Finding a new normal.
It struck me the other day that this may be one of the first times in human history where an event has so rapidly and so unexpectedly altered lives across the globe – for the present, for the future and, unfortunately for some people, forever. With COVID-19, we’ve all experienced and endured change that nobody expected six months ago. Situations which would have seemed absurd have now become the new normal.
And it is with this new normal that my 10 and 12-year-old daughters, Amelia and Madeleine, find themselves stuck in Australia, more than 5,500 kilometres away from their parents.
I’ll be the first to admit that I hadn’t expected things to end up this way. My wife and I moved to Hong Kong in 2000. We started our first veterinary hospital in 2003, right in the middle of SARS. I remember being interviewed at the time by Bloomberg, and the interviewer asked me: “You’re the only business that we could find that’s opening. Everybody else is shutting shop. What do you know that we don’t know?”. It made me stop and consider but, to be honest, I always had complete faith that Hong Kong would survive, recover, rebuild and prosper. A view which I still hold firmly today.
When the COVID-19 cases started appearing in China recently, I thought it might be similar to SARS. Like many of us (I suppose), I thought that there might be some cases locally, there might be some spread outside the hot-spots, but it would all be over fairly quickly if we just kept our heads down, took sensible precautions, and carried on. Unfortunately, that doesn’t look to be the case. I am certain COVID-19 will be tackled, and I think Hong Kong has done an exemplary job of dealing with the outbreak – something we as citizens often fail to recognise and celebrate. However, I am now coming to realise that this could be a protracted battle.
Before there were a significant number of cases, lockdowns, quarantines and airline suspensions, my daughters (and my wife) went down to Australia to celebrate their grandmother’s 70th birthday. There weren’t any cases to speak of in Australia at the time, and Hong Kong seemed to be over the first “wave” of infections. It was planned to be a quick family trip. At the time, it all seemed perfectly normal.
My wife flew back to Hong Kong on the Sunday evening as planned, and my daughters were to spend a few more days in Australia with their Granny and then come home, as they had on previous trips. In those few days, the global situation changed rapidly. COVID-19 cases in Europe started to spike and there was a big concern about the second wave of cases in Hong Kong. The airlines started changing or cancelling flights. We hesitated about sending them back on the plane when so much was uncertain. And soon enough, we realised that they were pretty much stuck in Australia.
To paint the whole picture, Granny lives in a small seaside town in northern New South Wales surrounded by the bush, and my wife and I both work full time in our veterinary hospitals. At that point, we felt that being stuck in Australia could be a blessing in disguise – especially as all of their schoolwork is now online and they have been told not to go out in groups and play with friends.
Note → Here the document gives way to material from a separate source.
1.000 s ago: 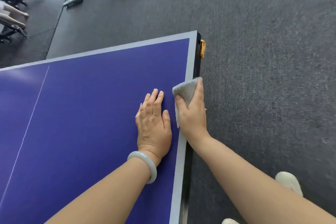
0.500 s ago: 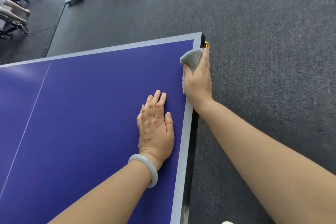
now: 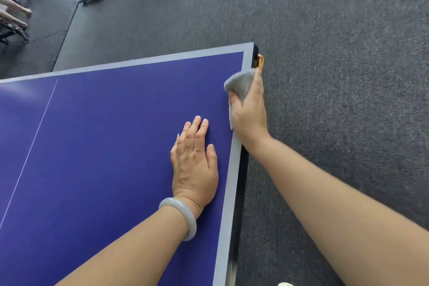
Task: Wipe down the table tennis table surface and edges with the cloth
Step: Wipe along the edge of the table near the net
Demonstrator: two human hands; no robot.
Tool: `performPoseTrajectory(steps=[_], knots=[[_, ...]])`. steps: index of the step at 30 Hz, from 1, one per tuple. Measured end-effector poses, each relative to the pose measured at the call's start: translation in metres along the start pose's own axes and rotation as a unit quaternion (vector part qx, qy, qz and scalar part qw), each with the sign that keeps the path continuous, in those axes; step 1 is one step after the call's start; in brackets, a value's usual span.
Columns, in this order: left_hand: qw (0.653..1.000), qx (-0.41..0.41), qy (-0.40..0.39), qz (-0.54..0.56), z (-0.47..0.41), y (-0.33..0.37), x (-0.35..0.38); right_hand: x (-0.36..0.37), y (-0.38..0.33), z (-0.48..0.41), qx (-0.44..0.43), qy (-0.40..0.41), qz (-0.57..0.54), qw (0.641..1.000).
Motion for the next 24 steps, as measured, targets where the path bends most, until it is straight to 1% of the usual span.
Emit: performPoseTrajectory(steps=[3, 6, 9, 12, 14, 16, 19, 20, 21, 24], knots=[[1.0, 0.001, -0.003, -0.003, 0.0, 0.0, 0.0, -0.007, -0.012, -0.057, 0.018, 0.002, 0.021, 1.0], [1.0, 0.003, 0.0, -0.002, 0.0, -0.001, 0.001, -0.006, -0.013, -0.067, 0.034, 0.015, 0.001, 0.999], [1.0, 0.009, 0.009, -0.005, 0.001, -0.001, -0.001, 0.0, -0.007, -0.018, 0.024, 0.021, -0.01, 0.999], [1.0, 0.013, 0.006, -0.005, 0.0, -0.001, 0.0, 0.007, 0.011, 0.049, 0.041, 0.005, -0.016, 0.999], [1.0, 0.015, 0.004, -0.005, 0.0, -0.001, 0.0, 0.007, 0.016, 0.064, 0.048, -0.015, -0.015, 0.999], [1.0, 0.015, 0.006, -0.006, 0.0, -0.001, 0.0, 0.007, 0.015, 0.041, 0.095, -0.036, -0.021, 0.995], [1.0, 0.013, 0.006, -0.006, 0.0, -0.001, -0.001, 0.003, 0.007, -0.023, 0.214, -0.046, -0.058, 0.974], [1.0, 0.011, 0.006, -0.005, 0.0, -0.001, 0.0, 0.002, 0.004, -0.037, 0.229, -0.037, -0.064, 0.971], [1.0, 0.009, 0.006, -0.003, -0.001, -0.001, 0.0, 0.003, 0.003, -0.043, 0.226, -0.028, -0.06, 0.972], [1.0, 0.007, 0.007, 0.0, -0.001, 0.0, 0.0, 0.006, 0.009, -0.018, 0.195, -0.027, -0.038, 0.98]])
Point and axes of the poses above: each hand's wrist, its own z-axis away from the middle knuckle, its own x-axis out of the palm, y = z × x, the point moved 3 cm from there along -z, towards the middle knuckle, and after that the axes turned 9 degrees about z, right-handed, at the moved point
As time went on, Australian travel restrictions, both inside and outside the country, have become more strict. Soon, about a week after my wife arrived back in Hong Kong, we realised that we couldn’t get down to them even if we wanted to (at least not without a month’s quarantine there and back). That was unsettling for everyone.
We have managed to adapt (as has everyone during this COVID-19 crisis) and come to terms with a new normal; we have daily calls or videoconferences with them. We’ve started “virtual family outings” – something that would have sounded ludicrous even a month ago. We all get online and do a virtual tour of the Eiffel tower or the Smithsonian museum. Although it took some getting used to, it’s allowing our family to stay as a family, even though we’re in different continents.
The girls have also had to pitch in, helping Granny by cleaning dishes, washing clothes, cooking basic meals and tidying the house. Granny is by herself, and it’s a lot to ask her to look after two young rambunctious children. This has been a fantastic lesson for the girls though, who have lived their whole lives in a house with a helper. They have chores in Hong Kong, but to be honest, half the time it just doesn’t get done. Now in Australia, with no one to pick up after them, they got a bit of a shock. Having dinner or eating from clean plates depends on them helping out, which makes them much more motivated to get their chores done.
Lastly, we’ve reached out to friends. If there can be a silver lining to the cloud, it’s that I’ve spoken to old friends in Australia who (although we are mates for life) I hadn’t spoken to in a long time. And they’ve been the first to tell us that whatever we need, they’re ready to help. It’s times like these that you realise the strength and importance of family bonds and friendships, of being there for each other.
Although we miss them every day, we know our girls are in safe hands and are surrounded by good people. We know that this will be a time none of us ever forget, and we don’t know when it will come to an end, but we do know that it will come to an end. We just need to work together to make the best of it and adapt in the meantime.
I hope you and your family stay safe and stay close during these times of COVID-19, in whatever form that may take.